Kaizen winced and stood, glancing around as if they could be discovered at any moment. “You should get out of here; I should have told you sooner,” he said. “They’re going to want to interview me, and Johannes will be here any minute, and you—you got a star next to your name on the blacklist.”

He’d never seen someone so impervious. She hardly reacted. “Really. Well, that’s good to know. Certainly does escalate the circumstances, then, doesn’t it? I suppose I should probably go.”
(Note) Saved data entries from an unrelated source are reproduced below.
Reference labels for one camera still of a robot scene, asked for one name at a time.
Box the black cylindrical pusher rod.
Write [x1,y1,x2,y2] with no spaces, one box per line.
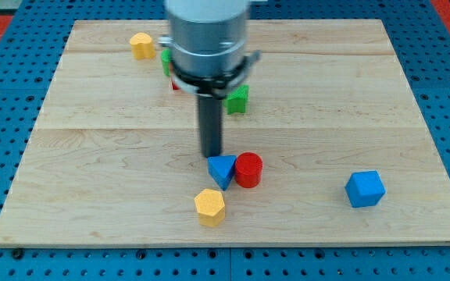
[197,96,223,158]

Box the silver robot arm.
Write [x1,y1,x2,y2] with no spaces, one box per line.
[159,0,261,158]

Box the green block behind arm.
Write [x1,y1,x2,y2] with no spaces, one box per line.
[160,48,172,77]

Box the red block behind arm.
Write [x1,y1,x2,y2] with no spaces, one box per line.
[171,78,180,91]

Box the green star block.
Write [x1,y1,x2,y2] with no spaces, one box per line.
[224,84,249,115]

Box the yellow hexagon block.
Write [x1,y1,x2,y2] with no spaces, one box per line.
[194,189,226,227]

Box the blue triangle block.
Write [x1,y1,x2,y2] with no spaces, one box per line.
[207,155,237,190]

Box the red cylinder block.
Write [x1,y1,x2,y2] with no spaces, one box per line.
[235,151,263,188]

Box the yellow heart block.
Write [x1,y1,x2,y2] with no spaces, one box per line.
[129,32,156,59]

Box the wooden board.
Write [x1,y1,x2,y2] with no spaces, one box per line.
[0,20,450,248]

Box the blue cube block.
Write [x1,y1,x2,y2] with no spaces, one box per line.
[345,170,386,208]

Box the black cable ring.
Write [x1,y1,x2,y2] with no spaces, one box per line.
[169,54,252,98]
“Look,” Kaizen said, compelled to help her escape the notice of the
CIN-3
sentries. “If you follow this stairwell all the way down, it’ll dump out right next to the back exit. But it’s guarded by an automaton who’s going to want to scan your clearance. If they’ve figured out you’re
Exa
Legacy—which they probably have—the automaton’s gonna detain you. But . . . here.” Kaizen fished in his pockets and produced a thin card of solid gold, a series of unreadable symbols hammered into it. “This is mine.”